ACTIVITY =>
Reproduce the listing below as it stands. Leave out each image.

═══ RECORDS FOR PROCESSING ═══

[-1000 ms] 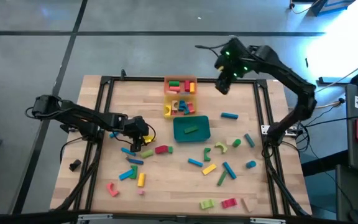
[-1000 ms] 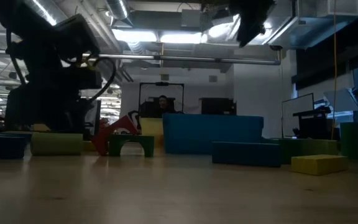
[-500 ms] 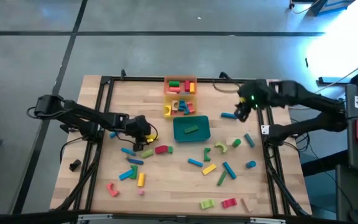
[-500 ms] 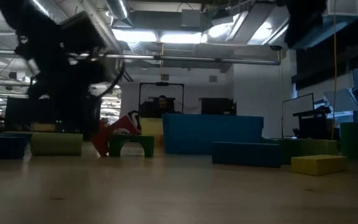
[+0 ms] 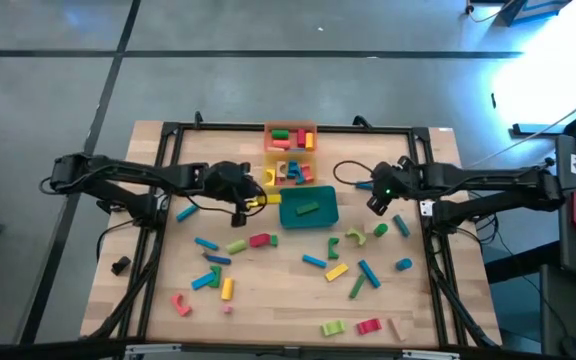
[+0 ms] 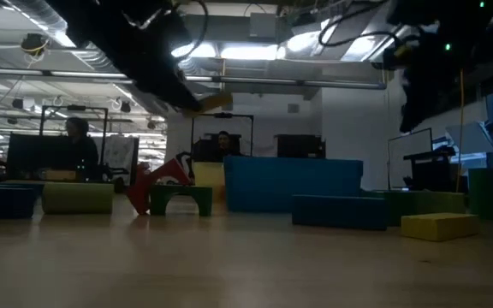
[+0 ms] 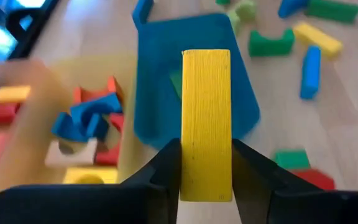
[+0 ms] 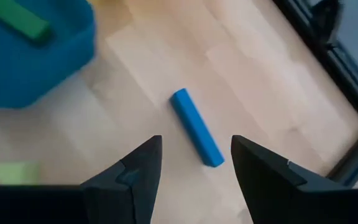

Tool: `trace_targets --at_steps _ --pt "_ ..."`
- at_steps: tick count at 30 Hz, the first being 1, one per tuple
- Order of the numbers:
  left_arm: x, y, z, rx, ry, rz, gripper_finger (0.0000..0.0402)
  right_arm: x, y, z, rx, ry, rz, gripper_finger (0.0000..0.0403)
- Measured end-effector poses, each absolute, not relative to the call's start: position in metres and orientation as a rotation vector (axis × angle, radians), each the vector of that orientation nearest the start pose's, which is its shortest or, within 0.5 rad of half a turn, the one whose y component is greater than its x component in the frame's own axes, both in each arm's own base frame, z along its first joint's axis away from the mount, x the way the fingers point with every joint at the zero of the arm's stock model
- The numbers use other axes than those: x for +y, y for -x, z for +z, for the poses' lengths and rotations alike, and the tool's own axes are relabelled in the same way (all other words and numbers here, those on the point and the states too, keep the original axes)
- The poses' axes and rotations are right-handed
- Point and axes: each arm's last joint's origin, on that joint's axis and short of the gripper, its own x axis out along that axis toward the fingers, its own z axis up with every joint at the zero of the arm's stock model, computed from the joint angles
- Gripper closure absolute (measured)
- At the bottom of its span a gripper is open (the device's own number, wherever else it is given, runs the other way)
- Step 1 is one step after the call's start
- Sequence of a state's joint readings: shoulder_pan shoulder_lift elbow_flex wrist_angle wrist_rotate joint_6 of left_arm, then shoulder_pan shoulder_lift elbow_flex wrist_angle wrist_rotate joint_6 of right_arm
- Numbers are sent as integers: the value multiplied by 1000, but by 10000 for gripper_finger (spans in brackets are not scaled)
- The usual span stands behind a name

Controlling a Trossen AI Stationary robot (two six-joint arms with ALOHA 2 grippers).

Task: Sort blocks by size
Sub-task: Put the yellow rectangular block into the blue bin

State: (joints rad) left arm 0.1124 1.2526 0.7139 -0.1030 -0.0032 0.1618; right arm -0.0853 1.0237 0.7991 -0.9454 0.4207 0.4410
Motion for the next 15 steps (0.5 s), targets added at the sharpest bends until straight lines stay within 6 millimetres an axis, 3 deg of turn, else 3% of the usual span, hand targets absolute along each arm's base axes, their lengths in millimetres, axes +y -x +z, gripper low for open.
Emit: trace_targets --at_steps 4,15 --pt "33 -270 216 578 -131 73 285 -28 -170 232 1051 -140 -742 210" --pt "35 -312 186 438 -161 71 276 -45 -177 221 1088 -132 -792 210"
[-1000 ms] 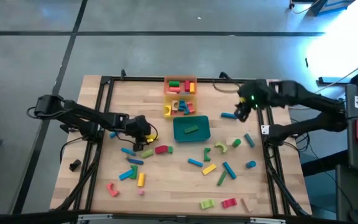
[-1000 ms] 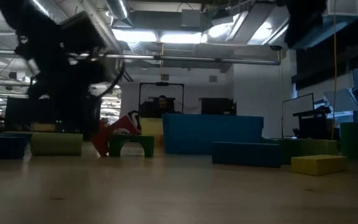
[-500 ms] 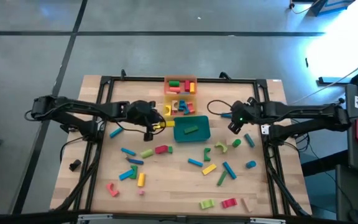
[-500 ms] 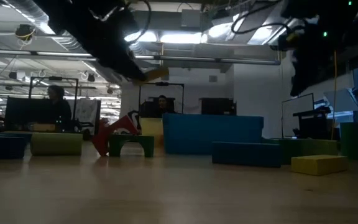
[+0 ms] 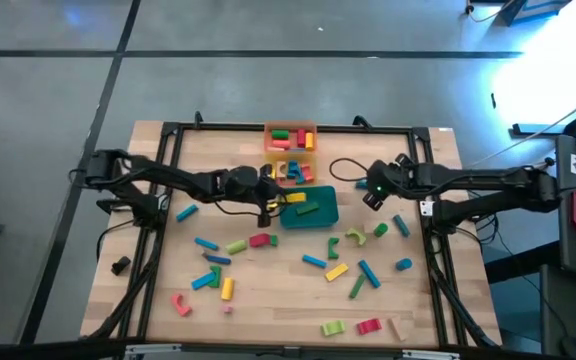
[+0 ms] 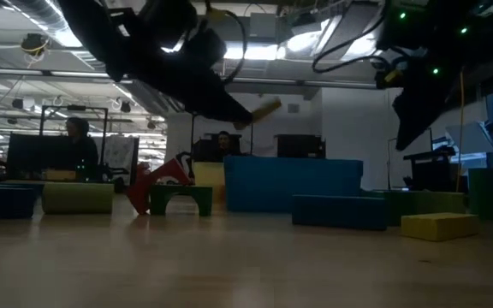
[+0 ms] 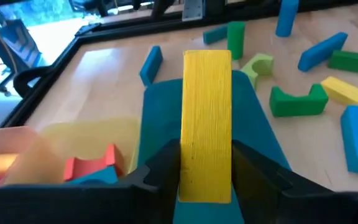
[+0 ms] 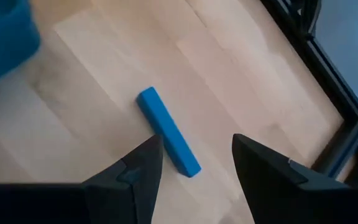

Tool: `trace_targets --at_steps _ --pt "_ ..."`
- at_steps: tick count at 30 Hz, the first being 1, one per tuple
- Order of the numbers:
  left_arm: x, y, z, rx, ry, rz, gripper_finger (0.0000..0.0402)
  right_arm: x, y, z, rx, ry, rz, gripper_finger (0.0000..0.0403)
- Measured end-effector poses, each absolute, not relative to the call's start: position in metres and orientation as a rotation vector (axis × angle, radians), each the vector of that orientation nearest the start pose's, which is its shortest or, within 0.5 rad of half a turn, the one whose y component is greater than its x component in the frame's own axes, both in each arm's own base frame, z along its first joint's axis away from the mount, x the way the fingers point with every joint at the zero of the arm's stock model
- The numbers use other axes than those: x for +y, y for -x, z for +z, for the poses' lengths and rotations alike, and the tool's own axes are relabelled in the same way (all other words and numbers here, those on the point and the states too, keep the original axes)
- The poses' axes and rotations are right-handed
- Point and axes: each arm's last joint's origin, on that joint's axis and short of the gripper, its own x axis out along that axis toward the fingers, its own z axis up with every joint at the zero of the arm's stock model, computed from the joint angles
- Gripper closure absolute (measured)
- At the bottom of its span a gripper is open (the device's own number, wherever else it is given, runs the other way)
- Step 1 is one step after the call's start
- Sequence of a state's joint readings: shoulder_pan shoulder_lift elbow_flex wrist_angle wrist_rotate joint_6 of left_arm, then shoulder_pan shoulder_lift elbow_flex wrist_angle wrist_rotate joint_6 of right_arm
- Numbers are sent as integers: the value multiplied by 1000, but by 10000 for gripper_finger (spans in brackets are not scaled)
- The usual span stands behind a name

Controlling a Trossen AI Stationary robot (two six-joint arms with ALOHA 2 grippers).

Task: Sort blocks by size
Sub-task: Put the yellow rectangular block into the blue bin, then put the blue rectangular block into the blue bin

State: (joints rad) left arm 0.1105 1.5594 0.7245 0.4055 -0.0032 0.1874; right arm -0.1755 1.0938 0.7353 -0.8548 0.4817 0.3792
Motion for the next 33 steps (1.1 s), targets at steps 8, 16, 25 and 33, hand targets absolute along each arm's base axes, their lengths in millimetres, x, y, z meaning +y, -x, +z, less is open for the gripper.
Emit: trace_targets --at_steps 8,16,25,33 --pt "36 -326 201 390 -134 83 213 -67 -188 208 1159 -204 -671 210" --pt "34 -303 244 427 -216 62 208 -85 -196 186 1282 -219 -572 210" --pt "28 -249 277 542 -89 79 212 -108 -204 161 1347 -235 -518 211" --pt "22 -200 282 738 90 125 212 -116 -206 143 1401 -305 -468 305"
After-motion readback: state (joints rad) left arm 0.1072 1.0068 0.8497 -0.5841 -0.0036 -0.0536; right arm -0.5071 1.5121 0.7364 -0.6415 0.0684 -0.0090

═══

EXERCISE ANSWER =>
[-1000 ms] 
[-1000 ms] 
[-500 ms] 
[-500 ms] 
[+0 ms] 
[+0 ms] 
[+0 ms] 
[+0 ms] 

Tool: `trace_targets --at_steps _ --pt "_ ..."`
- at_steps: tick count at 30 Hz, the first being 1, one per tuple
- Order of the numbers:
  left_arm: x, y, z, rx, ry, rz, gripper_finger (0.0000..0.0402)
  right_arm: x, y, z, rx, ry, rz, gripper_finger (0.0000..0.0403)
- Measured end-effector poses, each absolute, not relative to the call's start: position in metres and orientation as a rotation vector (axis × angle, radians), each the vector of that orientation nearest the start pose's, which is its shortest or, within 0.5 rad of half a turn, the one whose y component is greater than its x component in the frame's own axes, both in each arm's own base frame, z along its first joint's axis away from the mount, x the way the fingers point with every joint at the zero of the arm's stock model
- The numbers use other axes than those: x for +y, y for -x, z for +z, for the poses' lengths and rotations alike, and the tool's own axes are relabelled in the same way (all other words and numbers here, those on the point and the states too, keep the original axes)
- The poses' axes and rotations are right-handed
- Point and axes: each arm's last joint's origin, on that joint's axis and short of the gripper, its own x axis out along that axis toward the fingers, its own z axis up with every joint at the zero of the arm's stock model, computed from the joint angles
- Gripper closure absolute (measured)
- At the bottom of its span a gripper is open (the device's own number, wherever else it is given, runs the other way)
- Step 1 is one step after the call's start
- Sequence of a state's joint readings: shoulder_pan shoulder_lift elbow_flex wrist_angle wrist_rotate joint_6 of left_arm, then shoulder_pan shoulder_lift elbow_flex wrist_angle wrist_rotate joint_6 of right_arm
- Numbers are sent as integers: the value multiplied by 1000, but by 10000 for gripper_finger (spans in brackets are not scaled)
- The usual span stands behind a name

Controlling a Trossen AI Stationary robot (two six-joint arms with ALOHA 2 grippers).

Task: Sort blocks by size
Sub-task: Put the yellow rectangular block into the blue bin

State: (joints rad) left arm 0.1124 1.2526 0.7139 -0.1030 -0.0032 0.1618; right arm -0.0853 1.0237 0.7991 -0.9454 0.4207 0.4410
Motion for the next 15 steps (0.5 s), targets added at the sharpest bends until straight lines stay within 6 millimetres an axis, 3 deg of turn, else 3% of the usual span, hand targets absolute along each arm's base axes, their lengths in millimetres, axes +y -x +z, gripper low for open.
Emit: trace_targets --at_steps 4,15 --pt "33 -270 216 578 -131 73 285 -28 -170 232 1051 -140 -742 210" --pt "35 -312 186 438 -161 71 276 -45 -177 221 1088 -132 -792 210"
[-1000 ms] 
[-1000 ms] 
[-500 ms] 
[-500 ms] 
[+0 ms] 
[+0 ms] 
[+0 ms] 
[+0 ms] 

Tool: `trace_targets --at_steps _ --pt "_ ..."`
- at_steps: tick count at 30 Hz, the first being 1, one per tuple
- Order of the numbers:
  left_arm: x, y, z, rx, ry, rz, gripper_finger (0.0000..0.0402)
  right_arm: x, y, z, rx, ry, rz, gripper_finger (0.0000..0.0403)
- Measured end-effector poses, each absolute, not relative to the call's start: position in metres and orientation as a rotation vector (axis × angle, radians), each the vector of that orientation nearest the start pose's, which is its shortest or, within 0.5 rad of half a turn, the one whose y component is greater than its x component in the frame's own axes, both in each arm's own base frame, z along its first joint's axis away from the mount, x the way the fingers point with every joint at the zero of the arm's stock model
- The numbers use other axes than those: x for +y, y for -x, z for +z, for the poses' lengths and rotations alike, and the tool's own axes are relabelled in the same way (all other words and numbers here, those on the point and the states too, keep the original axes)
- The poses' axes and rotations are right-handed
- Point and axes: each arm's last joint's origin, on that joint's axis and short of the gripper, its own x axis out along that axis toward the fingers, its own z axis up with every joint at the zero of the arm's stock model, computed from the joint angles
- Gripper closure absolute (measured)
- At the bottom of its span a gripper is open (the device's own number, wherever else it is given, runs the other way)
- Step 1 is one step after the call's start
- Sequence of a state's joint readings: shoulder_pan shoulder_lift elbow_flex wrist_angle wrist_rotate joint_6 of left_arm, then shoulder_pan shoulder_lift elbow_flex wrist_angle wrist_rotate joint_6 of right_arm
- Numbers are sent as integers: the value multiplied by 1000, but by 10000 for gripper_finger (spans in brackets are not scaled)
- The usual span stands behind a name

Controlling a Trossen AI Stationary robot (two six-joint arms with ALOHA 2 grippers).

Task: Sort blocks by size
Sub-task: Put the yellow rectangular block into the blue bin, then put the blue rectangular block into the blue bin

State: (joints rad) left arm 0.1105 1.5594 0.7245 0.4055 -0.0032 0.1874; right arm -0.1755 1.0938 0.7353 -0.8548 0.4817 0.3792
Motion for the next 33 steps (1.1 s), targets at steps 8, 16, 25 and 33, hand targets absolute along each arm's base axes, their lengths in millimetres, x, y, z meaning +y, -x, +z, less is open for the gripper.
Emit: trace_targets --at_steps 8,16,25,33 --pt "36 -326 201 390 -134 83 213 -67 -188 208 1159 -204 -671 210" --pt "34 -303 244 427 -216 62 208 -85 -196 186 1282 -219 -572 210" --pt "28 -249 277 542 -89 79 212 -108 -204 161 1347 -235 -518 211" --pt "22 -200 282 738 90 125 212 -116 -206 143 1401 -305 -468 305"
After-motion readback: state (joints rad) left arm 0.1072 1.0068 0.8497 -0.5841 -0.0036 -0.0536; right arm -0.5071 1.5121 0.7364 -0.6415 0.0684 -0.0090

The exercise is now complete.